Une centaine de parpaings, peut-être davantage et du papier froissé, déchiré, des chiures de nappes, des serviettes…
Chacun des tableaux de Liesse(s) est composé du précédent, recyclant à l’infini, avec ingéniosité et opiniâtreté les mêmes éléments, mâchés, mouillés, soufflés
Des visages violemment surlignés, des figures de femmes.
Une mariée s’habille d’une robe sortie d’une boite de kleenex
Une femme se couronne de câble et devient la Concorde.
Une autre s’étale devant une pile d’assiettes
Un amas de cintres de métal danse joyeusement
Des femmes se croisent dans le chaos du carnaval et leurs masques tombent sur d’autres masques. Chacune à leur façon, elles démontent l’espace, s’assoient puissantes sur les ruines fumantes de ces rituels détruits, rituels de transactions de leurs corps de femmes, rituels piétinés, du printemps, de l’été, de l’automne et de l’hiver des hommes.
Le public déambule et traverse des espaces dont il ne sait jamais s’ils sont en construction ou en déconstruction.
Parpaings et praticables, appuyés les uns sur les autres, obéissent à une logique qui lui échappe.
On se croirait, soudainement sur la station Mir, ou dans les ruines d’un amphithéâtre futuriste. Des silhouettes manipulent ces parpaings avec efficacité, surgissent les scènes. Le public peut rester impavide et assister au ballet des préparatifs, ou suivre un brancard de procession, sonorisé qui s’échappe un instant du décor.
Une artiste se remplit sous un sac de riz éventré, emportant dans son sillage blanc une partie du public. Des danseurs folkloriques ouvrent la marche au son d’une viole haletante. Trois nettoyeurs armés de souffleurs, manipulent le papier déchiré qui jonche le sol, Le public est fasciné par ce ballet flottant, les débris légers se collent sur les corps couverts de vaseline des artistes.

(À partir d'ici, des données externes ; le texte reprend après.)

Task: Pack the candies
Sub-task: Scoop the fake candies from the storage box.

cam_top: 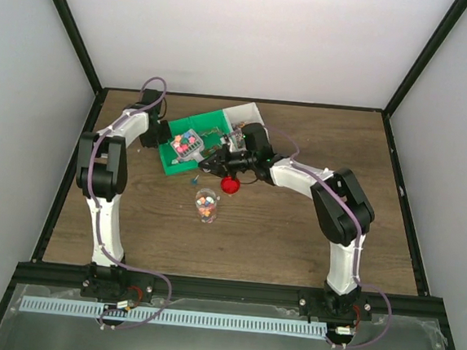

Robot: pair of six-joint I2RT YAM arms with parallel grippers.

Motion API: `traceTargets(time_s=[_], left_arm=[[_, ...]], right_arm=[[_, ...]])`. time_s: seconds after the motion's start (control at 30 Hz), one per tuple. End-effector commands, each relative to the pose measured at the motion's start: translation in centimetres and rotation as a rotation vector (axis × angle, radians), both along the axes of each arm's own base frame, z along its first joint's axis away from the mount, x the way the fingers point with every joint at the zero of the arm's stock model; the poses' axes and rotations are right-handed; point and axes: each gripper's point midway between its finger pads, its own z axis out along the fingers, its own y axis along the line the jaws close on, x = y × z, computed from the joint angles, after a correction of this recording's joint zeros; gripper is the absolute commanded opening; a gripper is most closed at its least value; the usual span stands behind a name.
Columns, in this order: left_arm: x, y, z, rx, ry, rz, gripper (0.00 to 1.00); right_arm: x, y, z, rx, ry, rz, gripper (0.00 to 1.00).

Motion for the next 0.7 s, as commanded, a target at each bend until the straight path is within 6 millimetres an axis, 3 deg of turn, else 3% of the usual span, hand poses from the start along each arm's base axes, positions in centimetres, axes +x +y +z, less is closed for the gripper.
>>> traceTargets(time_s=[0.0,0.17,0.4,0.67], left_arm=[[1.5,-0.9,1.7,-0.076,-0.06,-0.005,0.13],[1.5,-0.5,1.7,-0.071,-0.059,-0.001,0.13],[1.5,-0.3,1.6,-0.069,-0.056,0.004,0.22],[1.6,0.1,1.9,-0.049,-0.062,0.007,0.23]], right_arm=[[-0.3,-0.8,1.5,0.037,-0.057,0.015,0.01],[-0.9,-1.1,2.5,0.066,-0.084,0.034,0.01],[-2.4,-2.3,4.9,0.13,-0.159,0.097,0.01],[-5.5,-4.5,7.6,0.159,-0.224,0.176,0.01]])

Les déambulations sont sonores, la marche du public est captée par des lampions interactifs qui enregistrent sa cadence, son souffle. Cette marche déambulée rythme ces entre-scènes que j’aime tant. On reviendra toujours au même endroit, parce qu’on tourne en rond comme dans la chanson. On ne verra jamais la même chose, parce qu’à force de tourner en rond, on fait tomber les murs de Jérichococowboy.